The distillate leaving the stripping unit must be cooled down in order to continue with the further finishing treatment before being discharged to the ground. Distillate cooling is provided by an air heat exchanger, as the evaporative towers may not be used due to the high temperatures reached in summer and to the presence of dust in the atmosphere. In order to avoid any problems with the osmotic membrane, the condenser outlet temperature should not exceed 25–30 °C.
The distillate leaving the evaporator is then subjected to a reverse osmosis treatment. The system consists of a pre-treatment pump, a high pressure pump, one or more pressure tanks, control systems and instrumentation.
In order to overcome the natural osmotic pressure, a high pressure pump increases the water pressure through a membrane, this way the fluid is divided in an effectively pure fluid (permeate) and in a process fluid (retained fluid). Water molecules pass through the membrane while the contaminants are removed from the membrane and come out as waste.
Each of the pressurised cylinders may contain one or more spiral shaped membranes used for the reverse osmosis process. The proposed reverse osmosis treatment allows obtaining the following mass balance:
  • Inlet flow, about 220 m3/day;
  • Outlet flow 154 m3/day (70% of the inlet flow);
  • Concentrate 66 m3/day (30% of the inlet flow).
Plant effluent may be disposed of in a nearby area called Vallone Celona, by means of a pumping system or be reused in compliance with the limits imposed by the Legislative Decree 152/06 [17]. The concentrate (retained fluid) coming out from the reverse osmosis unit will be fed back to the top of the evaporation unit. The concentrated fluid leaving the evaporation unit will be disposed of through appropriate facilities as required by Decree law 36/2003 [16].
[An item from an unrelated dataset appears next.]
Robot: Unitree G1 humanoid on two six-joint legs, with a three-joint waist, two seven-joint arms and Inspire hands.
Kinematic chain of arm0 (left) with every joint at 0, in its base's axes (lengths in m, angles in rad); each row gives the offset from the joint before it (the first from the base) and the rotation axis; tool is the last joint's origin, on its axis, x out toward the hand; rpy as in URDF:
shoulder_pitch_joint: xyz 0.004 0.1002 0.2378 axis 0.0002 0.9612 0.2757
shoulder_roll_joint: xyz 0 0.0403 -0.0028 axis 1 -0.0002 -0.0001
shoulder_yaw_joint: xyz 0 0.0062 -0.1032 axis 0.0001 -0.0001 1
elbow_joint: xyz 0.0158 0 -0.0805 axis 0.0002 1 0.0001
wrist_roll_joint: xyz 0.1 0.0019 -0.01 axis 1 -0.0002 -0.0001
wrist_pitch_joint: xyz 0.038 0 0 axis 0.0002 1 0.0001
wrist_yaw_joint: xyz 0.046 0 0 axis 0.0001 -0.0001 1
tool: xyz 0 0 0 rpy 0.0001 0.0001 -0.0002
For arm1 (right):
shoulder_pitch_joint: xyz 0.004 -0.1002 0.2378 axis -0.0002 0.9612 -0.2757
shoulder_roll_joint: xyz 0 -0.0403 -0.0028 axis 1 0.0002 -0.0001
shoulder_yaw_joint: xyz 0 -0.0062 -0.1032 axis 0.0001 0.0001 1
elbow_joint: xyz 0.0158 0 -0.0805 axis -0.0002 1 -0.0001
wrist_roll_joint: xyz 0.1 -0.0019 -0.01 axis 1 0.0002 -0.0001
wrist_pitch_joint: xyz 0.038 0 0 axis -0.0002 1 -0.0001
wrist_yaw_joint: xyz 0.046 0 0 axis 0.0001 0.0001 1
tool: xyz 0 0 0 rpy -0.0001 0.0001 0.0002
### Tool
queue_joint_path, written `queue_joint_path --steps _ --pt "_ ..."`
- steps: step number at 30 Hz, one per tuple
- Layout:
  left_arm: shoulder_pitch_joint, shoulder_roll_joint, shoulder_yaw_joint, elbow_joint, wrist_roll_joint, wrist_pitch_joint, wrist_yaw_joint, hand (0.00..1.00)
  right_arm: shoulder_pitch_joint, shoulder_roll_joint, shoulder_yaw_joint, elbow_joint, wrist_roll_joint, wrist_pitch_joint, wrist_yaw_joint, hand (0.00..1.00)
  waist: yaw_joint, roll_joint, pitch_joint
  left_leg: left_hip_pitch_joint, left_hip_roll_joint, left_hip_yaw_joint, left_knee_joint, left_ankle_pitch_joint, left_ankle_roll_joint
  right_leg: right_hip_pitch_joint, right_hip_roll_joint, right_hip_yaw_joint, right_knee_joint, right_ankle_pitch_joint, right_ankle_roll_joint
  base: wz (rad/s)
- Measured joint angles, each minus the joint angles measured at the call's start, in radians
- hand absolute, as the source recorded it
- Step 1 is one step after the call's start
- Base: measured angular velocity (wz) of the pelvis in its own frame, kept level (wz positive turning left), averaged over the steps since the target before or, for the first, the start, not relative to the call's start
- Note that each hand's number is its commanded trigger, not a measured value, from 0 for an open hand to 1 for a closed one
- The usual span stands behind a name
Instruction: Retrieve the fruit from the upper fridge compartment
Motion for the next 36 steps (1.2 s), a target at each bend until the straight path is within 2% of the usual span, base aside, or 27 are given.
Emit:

With regard to Scenario 2 the design data are assumed to be equal to those of the previous scenario. The design of the plant in question (see Figure 3) covers one line of treatment consisting of:
  • a storage and pH adjustment unit;
  • a flocculation unit used for separation of metals;
  • a 250 m3/day reverse osmosis unit;
  • a unit for pH adjustments;
  • a stripping unit for ammonia absorption, equipped with a closed air circuit to avoid any emissions to the atmosphere;
  • a unit for pH adjustments;
  • an activated carbon adsorption unit;
  • three 50 m3/day mono-effect evaporators with forced circulation;
  • an air condenser unit for cooling down the condensate;
  • a condensate collection unit used for backwashing of the membranes.
Figure 3. Unifilar diagram for the treatment plant in Scenario 2.
Figure 3. Unifilar diagram for the treatment plant in Scenario 2.
Energies 05 03753 g003
The metal chemical precipitation process is the same as used in the previous scenario; the operation of the flocculation process before the reverse osmosis treatment is important to protect the membranes. In this second case the leachate treatment is carried out by means of reverse osmosis. This treatment allows separating water from leachate through a selective barrier (the membrane itself) which allows the passage of water while it has very low (or negligible) permeability to other substances. The type of membrane will be chosen taking into account the characteristic of the fluid to be treated.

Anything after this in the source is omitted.